Today I read a series of tweets from Marc Andreessen where he starts by saying:

"Do what you love"/"Follow your passion" is dangerous advice and can destroy your career.

Another recognized celebrity in the US is Mark Cuban, owner of the Dallas Mavericks, who, in 2012, said the same thing:

"Don't follow your passion, follow your effort."

Apparently, the famous Confucius was the first to say the phrase that would become one of the biggest clichés for young people coming out of adolescence and having to face adult life with real responsibilities:

"Do what you love and the money will follow."

By the way, Confucius is kind of a generic for everything: don’t know who said it? Say it’s from Confucius. (And the usual disclaimer: just because I quoted people doesn’t mean I agree with them or with everything they say — they’re mere references!)

Besides Mark Cuban and Marc Andreessen, several others have raised the subject before — and I recommend you read “Don’t do what you love.” by cartoonist Rachel Nabors, where she concludes with a new phrase:

"Just don't do what you hate."

On the renowned site Slate, Miya Tokumitsu also wrote “In the Name of Love” where she begins with the excellent subtitle to the article:

Elites embrace the "do what you love" mantra. But it devalues work and hurts workers.

I have to say I was even a little surprised that this subject is also in Brazil. In March 2014, Daniela Carasco wrote the article “5 reasons why ‘do what you love’ is not the solution” that was published by EXAME.com, talking about Bárbara Castro, a sociologist specialized in work issues and professor of the sociopsychology course at the Fundação Escola de Sociologia e Política de São Paulo (FESPSP). And she also already identified the obvious that many still remain blind to:

According to her, the big problem with the "love what you do" narrative is that it's tied to a discourse of happiness that means "being at the top of the rollercoaster all the time." As if a normal, day-to-day, routine life couldn't be a life of satisfaction. All of this makes this scenario worrying.

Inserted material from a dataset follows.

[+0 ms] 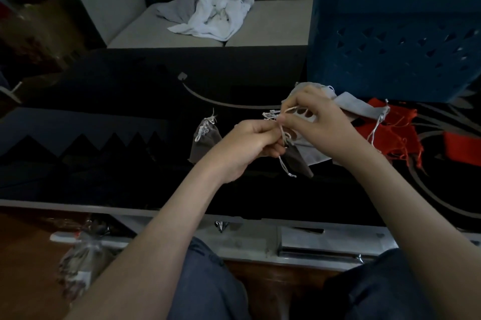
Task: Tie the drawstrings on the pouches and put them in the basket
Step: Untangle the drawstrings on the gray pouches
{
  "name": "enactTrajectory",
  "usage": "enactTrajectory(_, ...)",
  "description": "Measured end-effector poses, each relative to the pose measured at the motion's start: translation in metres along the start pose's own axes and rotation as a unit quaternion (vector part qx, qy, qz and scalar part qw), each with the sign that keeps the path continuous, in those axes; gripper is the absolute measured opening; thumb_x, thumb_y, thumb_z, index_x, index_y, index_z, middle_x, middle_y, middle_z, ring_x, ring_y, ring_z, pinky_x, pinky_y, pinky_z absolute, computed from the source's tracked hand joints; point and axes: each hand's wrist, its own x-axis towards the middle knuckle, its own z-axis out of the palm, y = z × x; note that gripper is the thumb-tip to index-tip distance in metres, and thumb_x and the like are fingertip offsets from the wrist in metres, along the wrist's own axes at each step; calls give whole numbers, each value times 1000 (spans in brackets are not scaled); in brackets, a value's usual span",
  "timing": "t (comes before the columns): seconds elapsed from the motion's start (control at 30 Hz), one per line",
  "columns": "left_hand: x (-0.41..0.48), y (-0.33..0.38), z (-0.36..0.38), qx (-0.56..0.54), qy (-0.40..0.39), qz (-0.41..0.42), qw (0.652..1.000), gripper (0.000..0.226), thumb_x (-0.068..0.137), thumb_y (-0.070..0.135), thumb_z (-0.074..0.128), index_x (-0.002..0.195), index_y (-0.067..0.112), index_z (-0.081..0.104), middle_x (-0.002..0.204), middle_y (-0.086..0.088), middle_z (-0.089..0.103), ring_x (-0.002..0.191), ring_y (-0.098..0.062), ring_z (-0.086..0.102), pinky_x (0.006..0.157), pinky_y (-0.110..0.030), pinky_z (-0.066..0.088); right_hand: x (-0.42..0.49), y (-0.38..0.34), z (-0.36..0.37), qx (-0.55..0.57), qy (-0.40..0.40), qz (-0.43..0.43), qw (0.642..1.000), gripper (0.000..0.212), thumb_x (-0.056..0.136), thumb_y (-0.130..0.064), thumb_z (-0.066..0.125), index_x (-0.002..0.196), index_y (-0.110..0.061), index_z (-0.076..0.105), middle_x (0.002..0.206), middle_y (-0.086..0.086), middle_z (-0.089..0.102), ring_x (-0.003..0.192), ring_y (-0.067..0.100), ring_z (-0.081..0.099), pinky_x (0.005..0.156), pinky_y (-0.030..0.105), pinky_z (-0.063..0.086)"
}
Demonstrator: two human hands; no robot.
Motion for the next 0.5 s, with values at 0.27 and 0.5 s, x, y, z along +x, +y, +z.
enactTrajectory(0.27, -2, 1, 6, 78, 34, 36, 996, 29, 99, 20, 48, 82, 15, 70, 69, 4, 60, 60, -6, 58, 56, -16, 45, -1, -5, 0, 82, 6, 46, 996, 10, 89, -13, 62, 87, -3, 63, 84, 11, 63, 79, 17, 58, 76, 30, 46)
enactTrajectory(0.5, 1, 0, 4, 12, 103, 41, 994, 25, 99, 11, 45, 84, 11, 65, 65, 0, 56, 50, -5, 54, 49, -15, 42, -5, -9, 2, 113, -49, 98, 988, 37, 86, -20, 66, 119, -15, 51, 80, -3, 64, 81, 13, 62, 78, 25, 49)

Finally, blogger Dani Arrais analyzed the subject in February 2014 in her post “THE TRAP OF ‘DO WHAT YOU LOVE’”, who coincidentally is also a friend of the same sociologist Bárbara Castro (something tells me I should try to meet her), and she says:

Do we need to be happy all the time with the work we do? Even if we love what we do? Can't we suffer with the contradictions that this work imposes on us? Why can't we admit that it doesn't make sense? Who does this interest?

You may be confused reading all this. I imagine the vast majority of my readers have always identified with the “Do what you love” mantra. After all, if you’re on a blog that talks about Ruby and — with less emphasis — technology in general and Entrepreneurship, it’s probably because you “love” the subjects of Ruby, Technology or Entrepreneurship.

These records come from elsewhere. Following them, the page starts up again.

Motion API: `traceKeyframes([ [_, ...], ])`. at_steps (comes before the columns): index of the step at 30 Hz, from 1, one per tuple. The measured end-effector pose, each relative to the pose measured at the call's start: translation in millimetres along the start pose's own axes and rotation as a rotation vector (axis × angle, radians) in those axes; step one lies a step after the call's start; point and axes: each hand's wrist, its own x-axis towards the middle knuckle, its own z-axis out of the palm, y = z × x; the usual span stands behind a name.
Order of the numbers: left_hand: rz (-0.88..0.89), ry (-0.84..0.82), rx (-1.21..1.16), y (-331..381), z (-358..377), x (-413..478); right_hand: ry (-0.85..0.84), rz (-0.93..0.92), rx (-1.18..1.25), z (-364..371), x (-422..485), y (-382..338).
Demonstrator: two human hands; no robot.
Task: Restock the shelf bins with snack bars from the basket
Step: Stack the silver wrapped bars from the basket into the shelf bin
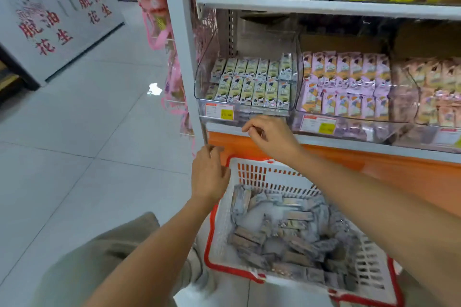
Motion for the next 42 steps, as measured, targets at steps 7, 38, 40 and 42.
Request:
traceKeyframes([
  [7, -0.191, -0.276, 0.161, -10, 59, -70, -0.361, 0.302, -0.070, 51, -101, 46],
  [38, -0.313, -0.375, 0.194, -25, 102, -109, -0.568, 1.180, 0.532, 118, -202, 106],
  [40, -0.316, -0.425, 0.170, -24, 95, -104, -0.486, 1.257, 0.825, 98, -188, 90],
  [42, -0.325, -0.465, 0.154, -21, 84, -99, -0.447, 1.238, 1.052, 76, -175, 76],
])
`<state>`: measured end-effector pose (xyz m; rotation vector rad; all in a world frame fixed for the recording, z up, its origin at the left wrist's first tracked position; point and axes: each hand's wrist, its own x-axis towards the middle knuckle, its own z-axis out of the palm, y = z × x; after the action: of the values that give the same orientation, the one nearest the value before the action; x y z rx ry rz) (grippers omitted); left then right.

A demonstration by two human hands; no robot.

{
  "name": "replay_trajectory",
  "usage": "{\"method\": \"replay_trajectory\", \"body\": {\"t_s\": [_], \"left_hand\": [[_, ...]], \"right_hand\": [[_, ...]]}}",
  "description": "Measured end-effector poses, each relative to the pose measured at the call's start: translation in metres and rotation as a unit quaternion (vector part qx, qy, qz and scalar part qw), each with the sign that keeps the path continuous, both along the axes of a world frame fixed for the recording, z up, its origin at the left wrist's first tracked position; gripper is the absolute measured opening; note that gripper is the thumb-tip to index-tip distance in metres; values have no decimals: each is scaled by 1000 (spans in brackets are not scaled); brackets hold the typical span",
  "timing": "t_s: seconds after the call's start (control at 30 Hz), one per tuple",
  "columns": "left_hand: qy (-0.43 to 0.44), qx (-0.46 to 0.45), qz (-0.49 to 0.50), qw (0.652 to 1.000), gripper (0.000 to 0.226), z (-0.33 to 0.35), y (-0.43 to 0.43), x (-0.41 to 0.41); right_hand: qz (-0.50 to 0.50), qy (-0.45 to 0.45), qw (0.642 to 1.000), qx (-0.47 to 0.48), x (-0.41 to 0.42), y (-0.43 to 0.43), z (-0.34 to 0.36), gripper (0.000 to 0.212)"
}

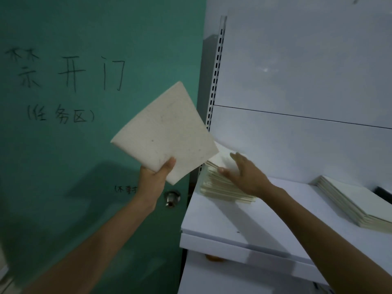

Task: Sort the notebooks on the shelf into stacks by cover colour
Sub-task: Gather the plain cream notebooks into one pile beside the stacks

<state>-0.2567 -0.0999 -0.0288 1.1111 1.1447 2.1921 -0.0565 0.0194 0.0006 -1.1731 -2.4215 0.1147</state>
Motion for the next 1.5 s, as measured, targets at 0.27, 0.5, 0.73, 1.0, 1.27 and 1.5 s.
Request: {"method": "replay_trajectory", "body": {"t_s": [0.27,0.5,0.73,1.0,1.27,1.5], "left_hand": [[37,-54,131,989,13,-16,-13,-16],[128,-82,172,973,12,-12,-15,-12],[180,-106,163,964,10,-3,-12,-9],[265,-76,256,926,38,10,-6,0],[427,6,259,866,20,21,-5,16],[227,-24,88,970,11,40,-8,14]], "right_hand": [[-39,-65,979,189,14,-17,-33,44],[-56,111,966,229,34,-17,-18,29],[-19,493,869,-25,58,-23,26,16],[24,620,763,-183,51,-60,41,14],[127,568,784,-218,11,-109,64,15],[134,350,922,94,-44,-118,50,27]]}}
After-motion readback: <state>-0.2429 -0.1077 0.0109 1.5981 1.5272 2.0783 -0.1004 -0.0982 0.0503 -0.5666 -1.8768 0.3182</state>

And you probably read what I post because you assume that I’m “passionate” about these subjects. And here comes the important part:

  • I don’t love Ruby or programming
  • I don’t love entrepreneuring or owning a company
  • I don’t love technology or the equipment I buy
  • I don’t love writing or the time I spend on it

And to be honest, over the years, because of this so-often-repeated mantra, so many brainwashing attempts, a few times I almost succumbed and believed in this idea, but fortunately I always managed to bring myself back. And I have no problem saying that I don’t love any of these things.

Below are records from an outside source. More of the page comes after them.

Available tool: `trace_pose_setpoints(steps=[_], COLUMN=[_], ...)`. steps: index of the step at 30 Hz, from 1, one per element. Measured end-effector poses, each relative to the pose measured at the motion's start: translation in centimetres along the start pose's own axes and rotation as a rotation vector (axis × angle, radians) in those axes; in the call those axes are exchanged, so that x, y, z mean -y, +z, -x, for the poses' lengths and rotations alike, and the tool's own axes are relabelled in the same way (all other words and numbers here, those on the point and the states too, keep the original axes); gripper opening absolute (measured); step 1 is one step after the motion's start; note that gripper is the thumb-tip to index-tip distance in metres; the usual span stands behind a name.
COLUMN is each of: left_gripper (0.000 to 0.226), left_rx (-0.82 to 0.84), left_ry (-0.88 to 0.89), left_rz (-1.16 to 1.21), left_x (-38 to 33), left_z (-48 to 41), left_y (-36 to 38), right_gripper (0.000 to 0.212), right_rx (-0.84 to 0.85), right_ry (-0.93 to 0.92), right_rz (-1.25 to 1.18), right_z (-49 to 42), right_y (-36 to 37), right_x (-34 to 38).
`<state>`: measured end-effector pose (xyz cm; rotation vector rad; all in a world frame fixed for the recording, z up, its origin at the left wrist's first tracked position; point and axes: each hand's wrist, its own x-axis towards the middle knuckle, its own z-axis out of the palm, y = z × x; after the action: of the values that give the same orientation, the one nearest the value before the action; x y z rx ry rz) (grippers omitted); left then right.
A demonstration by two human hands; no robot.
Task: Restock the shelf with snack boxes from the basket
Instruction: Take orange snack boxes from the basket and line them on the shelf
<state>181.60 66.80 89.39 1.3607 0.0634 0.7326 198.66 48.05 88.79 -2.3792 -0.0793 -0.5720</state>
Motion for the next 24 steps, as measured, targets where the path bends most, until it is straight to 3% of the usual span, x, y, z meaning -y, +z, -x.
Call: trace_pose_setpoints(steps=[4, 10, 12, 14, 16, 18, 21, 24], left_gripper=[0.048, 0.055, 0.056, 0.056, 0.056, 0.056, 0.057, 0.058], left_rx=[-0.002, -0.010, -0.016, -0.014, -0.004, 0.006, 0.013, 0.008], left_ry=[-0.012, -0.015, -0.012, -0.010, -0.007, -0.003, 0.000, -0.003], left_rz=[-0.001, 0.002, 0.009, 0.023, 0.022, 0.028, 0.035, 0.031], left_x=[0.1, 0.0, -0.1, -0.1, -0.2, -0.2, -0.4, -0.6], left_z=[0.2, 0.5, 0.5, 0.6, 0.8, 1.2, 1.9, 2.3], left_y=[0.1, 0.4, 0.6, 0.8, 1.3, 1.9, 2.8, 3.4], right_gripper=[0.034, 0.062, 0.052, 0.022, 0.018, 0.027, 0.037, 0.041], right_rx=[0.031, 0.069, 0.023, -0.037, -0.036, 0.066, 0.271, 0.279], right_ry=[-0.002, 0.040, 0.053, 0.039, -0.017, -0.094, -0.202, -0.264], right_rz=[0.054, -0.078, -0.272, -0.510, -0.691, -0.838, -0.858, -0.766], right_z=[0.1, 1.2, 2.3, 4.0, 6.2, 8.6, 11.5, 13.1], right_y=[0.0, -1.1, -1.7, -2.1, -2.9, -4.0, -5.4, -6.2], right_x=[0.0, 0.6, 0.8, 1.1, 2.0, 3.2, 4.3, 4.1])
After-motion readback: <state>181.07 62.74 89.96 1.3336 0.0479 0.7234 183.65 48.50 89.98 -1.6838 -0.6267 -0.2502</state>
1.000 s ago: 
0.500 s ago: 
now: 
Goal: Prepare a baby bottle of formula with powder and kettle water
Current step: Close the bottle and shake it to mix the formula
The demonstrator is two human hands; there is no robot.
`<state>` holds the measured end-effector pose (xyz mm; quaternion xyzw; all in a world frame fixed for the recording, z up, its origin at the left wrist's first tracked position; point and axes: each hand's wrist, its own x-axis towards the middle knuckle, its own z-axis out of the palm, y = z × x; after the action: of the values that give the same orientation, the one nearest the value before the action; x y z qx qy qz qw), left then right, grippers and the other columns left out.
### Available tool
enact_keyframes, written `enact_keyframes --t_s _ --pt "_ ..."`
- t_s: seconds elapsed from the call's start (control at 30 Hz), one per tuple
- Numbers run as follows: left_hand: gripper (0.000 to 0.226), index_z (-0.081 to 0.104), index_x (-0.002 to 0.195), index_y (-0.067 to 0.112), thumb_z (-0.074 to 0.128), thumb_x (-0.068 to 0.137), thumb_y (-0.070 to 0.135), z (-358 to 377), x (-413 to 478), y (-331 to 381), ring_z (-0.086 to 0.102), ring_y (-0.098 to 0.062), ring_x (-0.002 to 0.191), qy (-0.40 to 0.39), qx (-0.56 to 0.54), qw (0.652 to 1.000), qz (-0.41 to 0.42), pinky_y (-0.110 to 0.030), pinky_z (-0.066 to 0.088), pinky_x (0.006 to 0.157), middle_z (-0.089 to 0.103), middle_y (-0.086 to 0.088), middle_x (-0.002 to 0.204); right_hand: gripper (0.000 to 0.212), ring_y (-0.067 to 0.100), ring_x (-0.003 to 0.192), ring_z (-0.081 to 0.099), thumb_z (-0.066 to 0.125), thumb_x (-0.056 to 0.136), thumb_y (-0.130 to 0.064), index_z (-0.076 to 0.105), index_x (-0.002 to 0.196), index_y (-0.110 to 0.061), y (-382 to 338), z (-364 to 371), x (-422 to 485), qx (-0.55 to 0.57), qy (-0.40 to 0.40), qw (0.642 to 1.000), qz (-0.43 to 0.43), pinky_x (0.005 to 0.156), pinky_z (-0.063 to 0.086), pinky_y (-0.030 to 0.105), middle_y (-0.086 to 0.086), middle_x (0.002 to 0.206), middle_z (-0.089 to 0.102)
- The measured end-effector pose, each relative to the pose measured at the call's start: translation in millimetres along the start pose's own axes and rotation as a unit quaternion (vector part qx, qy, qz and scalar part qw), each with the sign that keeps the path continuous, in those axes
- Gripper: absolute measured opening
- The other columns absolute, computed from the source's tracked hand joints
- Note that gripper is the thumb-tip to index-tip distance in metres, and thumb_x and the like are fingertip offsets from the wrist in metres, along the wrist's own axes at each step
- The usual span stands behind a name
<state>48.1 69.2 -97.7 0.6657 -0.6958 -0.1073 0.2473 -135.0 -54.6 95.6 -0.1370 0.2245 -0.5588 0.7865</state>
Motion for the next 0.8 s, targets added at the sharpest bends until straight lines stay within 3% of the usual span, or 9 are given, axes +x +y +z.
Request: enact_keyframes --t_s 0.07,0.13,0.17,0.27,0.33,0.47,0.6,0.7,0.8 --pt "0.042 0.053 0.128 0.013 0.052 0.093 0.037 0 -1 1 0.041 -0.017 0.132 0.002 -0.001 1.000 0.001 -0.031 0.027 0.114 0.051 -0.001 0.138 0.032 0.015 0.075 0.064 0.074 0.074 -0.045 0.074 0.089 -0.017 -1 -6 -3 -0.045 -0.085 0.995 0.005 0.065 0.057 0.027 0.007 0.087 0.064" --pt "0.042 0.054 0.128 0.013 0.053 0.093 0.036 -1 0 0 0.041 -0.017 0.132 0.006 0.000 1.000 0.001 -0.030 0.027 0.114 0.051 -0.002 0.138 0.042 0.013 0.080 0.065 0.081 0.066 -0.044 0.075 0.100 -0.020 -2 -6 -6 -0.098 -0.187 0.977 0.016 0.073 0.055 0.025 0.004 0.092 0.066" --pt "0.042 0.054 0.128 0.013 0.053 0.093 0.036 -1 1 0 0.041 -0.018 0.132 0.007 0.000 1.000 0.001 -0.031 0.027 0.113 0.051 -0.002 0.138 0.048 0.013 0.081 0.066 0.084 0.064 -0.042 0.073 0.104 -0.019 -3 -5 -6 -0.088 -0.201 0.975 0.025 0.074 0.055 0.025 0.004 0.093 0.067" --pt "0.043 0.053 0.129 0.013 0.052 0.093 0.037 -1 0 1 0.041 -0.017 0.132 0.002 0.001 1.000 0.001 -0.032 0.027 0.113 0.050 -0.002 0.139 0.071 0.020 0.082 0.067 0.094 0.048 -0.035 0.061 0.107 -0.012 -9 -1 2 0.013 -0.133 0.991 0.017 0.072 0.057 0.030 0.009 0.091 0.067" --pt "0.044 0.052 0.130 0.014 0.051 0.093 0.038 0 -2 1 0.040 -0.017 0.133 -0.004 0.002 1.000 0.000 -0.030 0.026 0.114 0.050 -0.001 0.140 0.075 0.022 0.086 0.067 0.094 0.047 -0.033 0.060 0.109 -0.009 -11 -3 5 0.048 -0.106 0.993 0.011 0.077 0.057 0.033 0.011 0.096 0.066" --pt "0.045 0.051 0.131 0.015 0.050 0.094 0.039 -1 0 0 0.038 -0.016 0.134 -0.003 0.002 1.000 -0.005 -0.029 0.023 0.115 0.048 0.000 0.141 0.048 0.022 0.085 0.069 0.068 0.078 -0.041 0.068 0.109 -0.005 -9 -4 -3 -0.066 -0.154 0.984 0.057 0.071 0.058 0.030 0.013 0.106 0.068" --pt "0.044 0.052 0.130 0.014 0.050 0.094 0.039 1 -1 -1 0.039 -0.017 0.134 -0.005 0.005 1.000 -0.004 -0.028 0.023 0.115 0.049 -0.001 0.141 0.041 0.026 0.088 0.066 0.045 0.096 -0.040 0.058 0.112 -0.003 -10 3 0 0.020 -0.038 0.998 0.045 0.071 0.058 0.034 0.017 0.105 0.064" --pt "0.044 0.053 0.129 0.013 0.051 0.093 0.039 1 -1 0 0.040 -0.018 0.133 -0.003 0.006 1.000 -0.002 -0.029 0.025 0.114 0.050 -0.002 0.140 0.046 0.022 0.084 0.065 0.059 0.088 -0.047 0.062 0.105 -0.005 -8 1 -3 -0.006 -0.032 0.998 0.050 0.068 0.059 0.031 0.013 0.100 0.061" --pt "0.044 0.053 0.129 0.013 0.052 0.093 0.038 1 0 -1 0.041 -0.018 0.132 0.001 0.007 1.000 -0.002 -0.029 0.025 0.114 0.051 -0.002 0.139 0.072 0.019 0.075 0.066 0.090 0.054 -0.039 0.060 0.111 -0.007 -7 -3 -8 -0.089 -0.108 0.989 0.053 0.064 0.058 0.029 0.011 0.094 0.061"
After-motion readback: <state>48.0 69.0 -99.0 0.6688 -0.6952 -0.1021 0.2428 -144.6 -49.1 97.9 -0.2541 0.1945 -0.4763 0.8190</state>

But if that’s the case, you might want to ask me:

  • Why so much effort writing so much about these subjects? (1000 posts!)
  • Why so much effort working in programming? (almost 20 years!)
  • Why so much effort organizing events? (7 Rubyconf Brazil!)
  • Why so much effort traveling the country to evangelize these subjects? (more than 100 talks!)
  • Why so much effort creating a company? (6 years in consulting, 3 years in my own!)

I’ll try to answer at the end. And there’s nothing wrong with what you think you like, love, or are passionate about. The idea of the article isn’t to say why that’s “wrong” — it’s just the way the phrase is used that I want to explore within my own personal context.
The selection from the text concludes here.